The instances cited here are merely a few examples, just a drop in the bucket compared to what we experienced day-to-day. It is difficult for me to know how to communicate effectively the ongoing atmosphere of unpredictability, fear, disgust, confusion, conflicting emotions, and suppressed rage and outrage within which we lived as little kids. The fact was that when he was intoxicated our father became a scary, erratic, perverse bully. Naturally, his menacing bullying engendered feelings of fear, worry, and helpless anger for Mom and us kids. It is fair to say that we were traumatized by our dad’s behavior. It was not predictable when he was going to come home; whether or not he would be under the influence when he came in; whether, even if he had not been drinking, he would start drinking at home; and, if he had imbibed, what kind of mood and behavior his drinking would induce that day. If he stayed away from alcohol or was not home, we could expect the following hours to be relatively good; if he had been drinking, things would be tense and unpleasant at best, and perhaps quite ugly. One result of this situation was that my siblings and I became wary and circumspect. We wanted to quickly size up Dad’s drinking status, and, if he was not sober, to constrain our behavior in such a way as not to provoke his anger – essentially we walked on eggshells around him.

Dealing with problems and feelings about our dad’s alcohol dependency was complicated by the fact that we were mostly silent about it. Although we might warn one another that “Dad has been drinking,” or acknowledge some discomfort with his conduct, and although Mom sometimes bitterly referred to him as a “no good drunk,” we were all mostly constrained from talking about the issue, and did not share our personal feelings and emotional reactions with each other. We certainly tiptoed around confronting our father about it directly. And if we did not say much within our immediate family, we surely did not say anything outside the family. Dad’s booze problem was a family secret – something that we were deeply ashamed of and never wanted other people to know, much less talk with us about. Our absence of verbal acknowledgment of the alcoholism problems we were facing not only strengthened the notion that it was too shameful even to talk about, but left each of us more isolated and feeling more different from and alienated from other people. I know that was how it affected me.

In my perception of the first part of my life as the Gray Period, my father’s alcoholism was a major cause of the grayness.
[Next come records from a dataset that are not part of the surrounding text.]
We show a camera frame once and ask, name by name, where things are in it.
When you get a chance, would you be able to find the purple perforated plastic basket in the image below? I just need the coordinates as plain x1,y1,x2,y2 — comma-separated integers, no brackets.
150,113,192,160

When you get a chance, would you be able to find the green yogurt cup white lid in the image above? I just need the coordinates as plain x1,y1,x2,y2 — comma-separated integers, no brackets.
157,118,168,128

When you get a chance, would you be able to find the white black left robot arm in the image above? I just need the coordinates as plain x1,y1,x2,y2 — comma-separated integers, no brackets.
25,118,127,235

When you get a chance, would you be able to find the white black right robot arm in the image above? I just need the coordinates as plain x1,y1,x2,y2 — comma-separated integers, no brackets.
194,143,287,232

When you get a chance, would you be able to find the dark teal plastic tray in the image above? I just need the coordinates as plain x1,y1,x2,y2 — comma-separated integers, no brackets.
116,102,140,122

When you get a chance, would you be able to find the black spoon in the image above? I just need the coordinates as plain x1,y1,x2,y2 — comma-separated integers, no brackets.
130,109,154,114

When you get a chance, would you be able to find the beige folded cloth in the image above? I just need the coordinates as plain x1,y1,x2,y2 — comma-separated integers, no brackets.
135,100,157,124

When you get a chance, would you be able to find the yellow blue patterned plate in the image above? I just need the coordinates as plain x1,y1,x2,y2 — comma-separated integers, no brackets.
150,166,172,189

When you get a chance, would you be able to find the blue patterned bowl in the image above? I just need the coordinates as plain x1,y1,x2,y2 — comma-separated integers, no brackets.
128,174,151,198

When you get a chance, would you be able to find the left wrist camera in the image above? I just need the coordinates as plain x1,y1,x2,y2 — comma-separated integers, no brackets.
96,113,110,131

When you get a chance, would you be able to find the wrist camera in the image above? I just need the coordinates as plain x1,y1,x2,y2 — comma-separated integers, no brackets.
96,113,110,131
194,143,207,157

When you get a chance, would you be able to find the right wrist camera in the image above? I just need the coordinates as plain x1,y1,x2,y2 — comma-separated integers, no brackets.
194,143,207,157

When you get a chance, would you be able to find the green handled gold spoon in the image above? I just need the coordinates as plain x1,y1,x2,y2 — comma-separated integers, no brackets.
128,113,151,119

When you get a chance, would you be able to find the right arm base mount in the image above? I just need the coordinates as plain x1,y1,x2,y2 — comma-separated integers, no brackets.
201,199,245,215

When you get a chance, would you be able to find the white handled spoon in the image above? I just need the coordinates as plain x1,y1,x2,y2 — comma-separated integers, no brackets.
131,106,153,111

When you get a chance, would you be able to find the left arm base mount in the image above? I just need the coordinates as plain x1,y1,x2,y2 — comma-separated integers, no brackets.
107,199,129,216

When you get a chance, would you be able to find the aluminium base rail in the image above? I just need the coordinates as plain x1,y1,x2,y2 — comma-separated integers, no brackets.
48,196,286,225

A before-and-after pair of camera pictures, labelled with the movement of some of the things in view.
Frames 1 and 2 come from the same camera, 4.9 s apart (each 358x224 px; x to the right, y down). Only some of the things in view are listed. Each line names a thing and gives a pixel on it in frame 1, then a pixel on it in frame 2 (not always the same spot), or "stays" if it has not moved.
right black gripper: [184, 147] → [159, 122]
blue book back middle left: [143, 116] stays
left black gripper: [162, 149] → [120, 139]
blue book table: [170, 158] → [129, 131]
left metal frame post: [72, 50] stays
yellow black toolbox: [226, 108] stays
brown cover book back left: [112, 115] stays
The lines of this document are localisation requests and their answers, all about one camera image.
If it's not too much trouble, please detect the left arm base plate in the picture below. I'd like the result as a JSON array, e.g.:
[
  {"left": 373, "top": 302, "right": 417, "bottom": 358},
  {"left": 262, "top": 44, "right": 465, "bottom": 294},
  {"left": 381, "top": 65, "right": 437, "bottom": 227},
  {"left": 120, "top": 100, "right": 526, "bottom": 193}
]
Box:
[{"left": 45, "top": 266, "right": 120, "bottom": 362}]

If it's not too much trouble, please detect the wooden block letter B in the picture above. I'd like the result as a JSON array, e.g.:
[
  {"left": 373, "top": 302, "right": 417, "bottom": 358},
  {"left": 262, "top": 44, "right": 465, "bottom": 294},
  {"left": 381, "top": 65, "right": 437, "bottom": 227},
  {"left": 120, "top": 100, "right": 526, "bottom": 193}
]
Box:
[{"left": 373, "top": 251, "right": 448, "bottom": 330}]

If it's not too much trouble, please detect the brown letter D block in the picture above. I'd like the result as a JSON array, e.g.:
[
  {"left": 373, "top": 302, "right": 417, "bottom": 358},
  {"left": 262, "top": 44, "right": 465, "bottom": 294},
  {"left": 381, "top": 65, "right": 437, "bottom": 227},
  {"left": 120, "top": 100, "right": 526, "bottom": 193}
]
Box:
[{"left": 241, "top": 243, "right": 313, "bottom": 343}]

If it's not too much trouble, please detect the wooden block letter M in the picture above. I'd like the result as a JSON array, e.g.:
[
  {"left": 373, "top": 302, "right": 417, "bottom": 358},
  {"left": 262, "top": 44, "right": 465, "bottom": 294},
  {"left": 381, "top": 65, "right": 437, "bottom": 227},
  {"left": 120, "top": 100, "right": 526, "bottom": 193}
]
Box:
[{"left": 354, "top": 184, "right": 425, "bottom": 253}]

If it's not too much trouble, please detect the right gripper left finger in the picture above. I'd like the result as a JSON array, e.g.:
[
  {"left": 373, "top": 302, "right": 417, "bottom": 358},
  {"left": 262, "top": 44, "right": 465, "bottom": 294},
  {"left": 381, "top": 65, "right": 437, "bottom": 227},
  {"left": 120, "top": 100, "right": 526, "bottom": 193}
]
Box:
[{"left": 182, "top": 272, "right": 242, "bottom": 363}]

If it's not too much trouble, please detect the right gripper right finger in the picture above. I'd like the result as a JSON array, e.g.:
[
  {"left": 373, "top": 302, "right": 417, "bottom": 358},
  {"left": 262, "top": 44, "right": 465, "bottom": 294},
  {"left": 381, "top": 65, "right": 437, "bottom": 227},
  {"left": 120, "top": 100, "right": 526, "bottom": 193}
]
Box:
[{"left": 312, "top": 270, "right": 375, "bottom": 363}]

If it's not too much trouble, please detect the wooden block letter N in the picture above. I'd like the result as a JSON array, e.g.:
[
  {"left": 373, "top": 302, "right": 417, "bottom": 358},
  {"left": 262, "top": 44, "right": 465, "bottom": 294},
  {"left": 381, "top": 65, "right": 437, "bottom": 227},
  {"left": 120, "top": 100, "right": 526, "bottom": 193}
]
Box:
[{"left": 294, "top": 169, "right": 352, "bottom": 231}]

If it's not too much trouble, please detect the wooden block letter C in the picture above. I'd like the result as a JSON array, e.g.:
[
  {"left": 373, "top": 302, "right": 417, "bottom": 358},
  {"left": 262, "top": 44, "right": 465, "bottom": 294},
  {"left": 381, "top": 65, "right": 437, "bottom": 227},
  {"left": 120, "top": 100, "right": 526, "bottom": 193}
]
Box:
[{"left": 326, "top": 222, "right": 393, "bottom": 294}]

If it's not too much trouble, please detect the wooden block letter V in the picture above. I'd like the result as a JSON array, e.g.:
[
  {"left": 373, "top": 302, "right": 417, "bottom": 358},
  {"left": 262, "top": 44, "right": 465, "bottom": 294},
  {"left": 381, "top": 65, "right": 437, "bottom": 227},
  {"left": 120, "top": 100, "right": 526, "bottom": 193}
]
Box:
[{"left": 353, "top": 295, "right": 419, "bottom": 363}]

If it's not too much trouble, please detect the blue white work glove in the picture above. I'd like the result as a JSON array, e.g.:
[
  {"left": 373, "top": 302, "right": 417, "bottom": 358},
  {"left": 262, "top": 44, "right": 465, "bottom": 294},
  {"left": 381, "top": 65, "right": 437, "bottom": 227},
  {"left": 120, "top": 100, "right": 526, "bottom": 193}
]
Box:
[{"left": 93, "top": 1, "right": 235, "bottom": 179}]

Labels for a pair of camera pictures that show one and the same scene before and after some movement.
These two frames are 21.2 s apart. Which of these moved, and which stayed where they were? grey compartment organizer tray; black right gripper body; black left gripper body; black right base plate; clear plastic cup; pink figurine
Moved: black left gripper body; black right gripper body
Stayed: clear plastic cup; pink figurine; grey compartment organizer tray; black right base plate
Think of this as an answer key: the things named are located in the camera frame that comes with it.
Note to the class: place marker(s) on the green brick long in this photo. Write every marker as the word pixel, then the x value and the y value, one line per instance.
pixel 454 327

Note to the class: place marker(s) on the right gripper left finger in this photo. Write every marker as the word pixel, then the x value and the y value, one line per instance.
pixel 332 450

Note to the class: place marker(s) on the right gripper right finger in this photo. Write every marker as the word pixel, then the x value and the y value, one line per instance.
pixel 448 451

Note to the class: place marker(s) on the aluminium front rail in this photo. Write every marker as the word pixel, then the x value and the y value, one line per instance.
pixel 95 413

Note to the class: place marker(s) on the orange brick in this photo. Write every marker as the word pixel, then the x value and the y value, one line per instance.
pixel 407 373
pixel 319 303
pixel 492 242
While I was working on this section, I was surprised to learn that in French, the phrase “to be gray" (être gris) means “to be drunk,” and that around the turn of the 20th century, college students in the U.S. used “to gray” as slang for “to get drunk.” Accordingly, the connection between drinking alcohol and grayness was something recognized by many others before me.

For me and my parents, the burdens of poverty and alcoholism were further complicated by my disability.